Scripps Research professor Ryan Shenvi, PhD, has been granted the 2022/23 ChemSocRev Pioneering Investigator Lectureship Award by the Royal Society of Chemistry. Shenvi was selected by the ChemSocRev Editorial Board based on his lab’s exceptional and groundbreaking contributions to chemistry research. He shares the award with Timothy Noël, professor and Chair of Flow Chemistry at the University of Amsterdam.
The Royal Chemistry Society began granting the award in 2012 to recognize scientists who are firmly established in their independent careers and are pioneers in the field of chemistry. As an award recipient, Shenvi will receive a financial honorarium, certificate, and an invitation to submit to ChemSocRev, as well as an invitation to join the ChemSocRev Advisory Board.
Shenvi’s research explores the function and therapeutic value of secondary metabolites, which are molecules produced by living organisms to help them thrive in their ecological niche.

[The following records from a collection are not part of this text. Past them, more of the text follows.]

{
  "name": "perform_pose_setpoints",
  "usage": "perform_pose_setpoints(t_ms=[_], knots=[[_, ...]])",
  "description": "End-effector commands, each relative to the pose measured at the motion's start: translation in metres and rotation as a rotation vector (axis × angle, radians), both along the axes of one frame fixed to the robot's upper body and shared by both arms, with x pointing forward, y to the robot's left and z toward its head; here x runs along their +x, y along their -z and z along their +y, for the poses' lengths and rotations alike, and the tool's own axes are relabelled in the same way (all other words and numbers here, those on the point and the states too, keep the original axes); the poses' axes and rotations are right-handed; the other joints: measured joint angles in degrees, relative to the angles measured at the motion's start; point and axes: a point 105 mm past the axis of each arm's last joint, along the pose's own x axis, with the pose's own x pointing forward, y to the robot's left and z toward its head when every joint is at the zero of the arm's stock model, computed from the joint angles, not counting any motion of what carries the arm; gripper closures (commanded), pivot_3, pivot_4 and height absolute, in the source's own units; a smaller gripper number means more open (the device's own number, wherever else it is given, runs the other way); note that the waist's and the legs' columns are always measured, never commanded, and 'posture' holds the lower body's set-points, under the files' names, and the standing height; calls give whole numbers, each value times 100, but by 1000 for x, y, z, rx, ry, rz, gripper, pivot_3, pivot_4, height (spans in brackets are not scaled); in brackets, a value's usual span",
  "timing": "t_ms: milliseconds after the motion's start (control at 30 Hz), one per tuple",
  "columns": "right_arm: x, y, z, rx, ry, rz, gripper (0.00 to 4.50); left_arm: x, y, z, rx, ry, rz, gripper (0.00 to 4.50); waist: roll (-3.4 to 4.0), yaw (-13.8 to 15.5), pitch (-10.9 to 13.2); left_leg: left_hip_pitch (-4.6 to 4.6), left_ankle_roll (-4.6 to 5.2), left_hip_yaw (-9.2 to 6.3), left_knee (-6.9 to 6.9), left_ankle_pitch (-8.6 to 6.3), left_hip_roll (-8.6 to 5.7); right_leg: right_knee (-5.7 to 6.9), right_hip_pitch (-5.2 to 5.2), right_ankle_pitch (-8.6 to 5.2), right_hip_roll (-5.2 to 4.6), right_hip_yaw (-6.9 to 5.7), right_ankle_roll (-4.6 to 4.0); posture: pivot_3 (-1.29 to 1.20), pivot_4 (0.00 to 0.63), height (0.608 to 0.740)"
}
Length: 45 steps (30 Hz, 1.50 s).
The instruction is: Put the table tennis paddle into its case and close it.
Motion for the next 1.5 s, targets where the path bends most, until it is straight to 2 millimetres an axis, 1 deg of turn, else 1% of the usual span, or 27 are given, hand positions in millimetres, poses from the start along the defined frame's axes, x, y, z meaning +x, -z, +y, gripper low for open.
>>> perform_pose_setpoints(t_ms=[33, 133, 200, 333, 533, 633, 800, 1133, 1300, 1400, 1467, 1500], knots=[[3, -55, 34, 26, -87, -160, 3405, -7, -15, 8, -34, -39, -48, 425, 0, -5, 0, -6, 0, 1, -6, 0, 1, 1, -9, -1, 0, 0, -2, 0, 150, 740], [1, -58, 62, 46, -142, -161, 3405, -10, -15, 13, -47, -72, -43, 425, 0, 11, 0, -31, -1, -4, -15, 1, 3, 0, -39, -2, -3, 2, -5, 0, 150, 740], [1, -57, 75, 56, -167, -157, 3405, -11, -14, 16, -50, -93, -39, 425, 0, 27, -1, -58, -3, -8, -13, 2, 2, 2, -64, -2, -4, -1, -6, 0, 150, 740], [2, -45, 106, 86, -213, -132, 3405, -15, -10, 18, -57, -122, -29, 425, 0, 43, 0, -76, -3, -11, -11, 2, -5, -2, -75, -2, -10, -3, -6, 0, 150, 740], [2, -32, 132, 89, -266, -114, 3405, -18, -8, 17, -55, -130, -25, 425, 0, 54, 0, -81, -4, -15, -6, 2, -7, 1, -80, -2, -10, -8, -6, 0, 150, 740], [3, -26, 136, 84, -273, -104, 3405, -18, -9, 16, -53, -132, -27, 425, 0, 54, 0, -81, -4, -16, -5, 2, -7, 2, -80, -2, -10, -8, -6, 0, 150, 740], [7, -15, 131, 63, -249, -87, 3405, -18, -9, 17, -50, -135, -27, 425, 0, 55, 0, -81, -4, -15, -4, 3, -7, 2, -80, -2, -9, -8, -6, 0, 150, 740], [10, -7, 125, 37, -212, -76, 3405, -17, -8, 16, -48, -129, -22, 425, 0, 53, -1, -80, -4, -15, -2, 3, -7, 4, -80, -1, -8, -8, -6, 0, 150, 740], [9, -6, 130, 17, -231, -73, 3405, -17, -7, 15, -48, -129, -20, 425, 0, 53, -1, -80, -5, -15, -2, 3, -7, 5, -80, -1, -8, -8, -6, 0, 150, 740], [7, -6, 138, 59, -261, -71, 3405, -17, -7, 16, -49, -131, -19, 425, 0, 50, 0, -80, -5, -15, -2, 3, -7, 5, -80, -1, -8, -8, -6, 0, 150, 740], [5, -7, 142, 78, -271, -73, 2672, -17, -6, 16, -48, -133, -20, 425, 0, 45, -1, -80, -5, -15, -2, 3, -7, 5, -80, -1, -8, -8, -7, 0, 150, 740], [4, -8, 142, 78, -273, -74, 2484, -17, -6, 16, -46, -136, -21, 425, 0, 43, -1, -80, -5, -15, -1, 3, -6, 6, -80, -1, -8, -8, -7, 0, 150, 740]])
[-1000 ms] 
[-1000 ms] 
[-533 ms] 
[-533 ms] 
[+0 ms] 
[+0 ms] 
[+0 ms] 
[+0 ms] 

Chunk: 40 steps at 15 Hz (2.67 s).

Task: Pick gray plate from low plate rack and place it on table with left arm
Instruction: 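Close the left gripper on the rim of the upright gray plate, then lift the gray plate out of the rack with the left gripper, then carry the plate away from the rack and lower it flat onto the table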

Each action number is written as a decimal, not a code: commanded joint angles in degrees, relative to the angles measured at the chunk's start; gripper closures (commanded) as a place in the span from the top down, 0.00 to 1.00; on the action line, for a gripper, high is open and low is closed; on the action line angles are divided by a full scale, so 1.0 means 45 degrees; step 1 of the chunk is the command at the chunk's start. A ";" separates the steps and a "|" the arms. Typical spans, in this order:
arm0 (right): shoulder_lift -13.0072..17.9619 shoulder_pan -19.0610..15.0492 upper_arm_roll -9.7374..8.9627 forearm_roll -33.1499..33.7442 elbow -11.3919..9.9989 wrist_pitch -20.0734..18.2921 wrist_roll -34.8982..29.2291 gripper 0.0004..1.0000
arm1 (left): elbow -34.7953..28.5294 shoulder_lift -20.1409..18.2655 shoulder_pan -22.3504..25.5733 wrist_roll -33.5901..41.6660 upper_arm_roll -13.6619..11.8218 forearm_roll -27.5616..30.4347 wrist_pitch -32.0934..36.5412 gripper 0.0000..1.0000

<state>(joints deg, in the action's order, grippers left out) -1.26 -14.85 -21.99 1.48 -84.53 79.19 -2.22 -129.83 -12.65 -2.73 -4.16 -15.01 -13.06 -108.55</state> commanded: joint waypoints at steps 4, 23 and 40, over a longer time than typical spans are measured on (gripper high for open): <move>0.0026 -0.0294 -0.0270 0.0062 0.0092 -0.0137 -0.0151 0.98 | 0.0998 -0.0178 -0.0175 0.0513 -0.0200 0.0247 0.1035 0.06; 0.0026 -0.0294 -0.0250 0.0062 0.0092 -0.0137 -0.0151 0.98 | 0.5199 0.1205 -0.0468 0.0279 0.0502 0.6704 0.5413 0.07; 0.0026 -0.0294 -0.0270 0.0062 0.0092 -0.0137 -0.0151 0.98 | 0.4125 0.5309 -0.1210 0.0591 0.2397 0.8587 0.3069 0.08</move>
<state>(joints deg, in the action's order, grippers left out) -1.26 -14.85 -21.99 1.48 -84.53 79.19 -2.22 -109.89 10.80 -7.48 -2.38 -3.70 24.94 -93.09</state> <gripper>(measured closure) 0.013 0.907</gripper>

Evolutionary selection pressures endow these molecules with properties that are highly sought after in drug design, like the ability to survive the gut, penetrate the brain and selectively modify cells. His research sits at the intersection of chemical synthesis, catalysis and structural biology. By not only recreating but also improving these metabolites, his lab can, for example, remodel toxins to treat human disease.
Shenvi has won numerous awards and honors for his lab’s work, most recently the American Chemical Society’s Elias J. Corey Award for Outstanding Original Contribution in Organic Synthesis, the Tetrahedron Young Investigator Award and Japan’s Society of Synthetic Organic Chemistry’s Lectureship Award, among multiple others. He serves as advisory editor on the Angewandte Chemie Scientific Advisory Committee, executive editor at the Encyclopedia of Reagents for Organic Synthesis and as a member of the Editorial Advisory Board for Tetrahedron Chem, ACS Central Science and Accounts of Chemical Research.
Shenvi received his PhD in chemistry from Scripps Research, and his BS in chemistry from The Pennsylvania State University.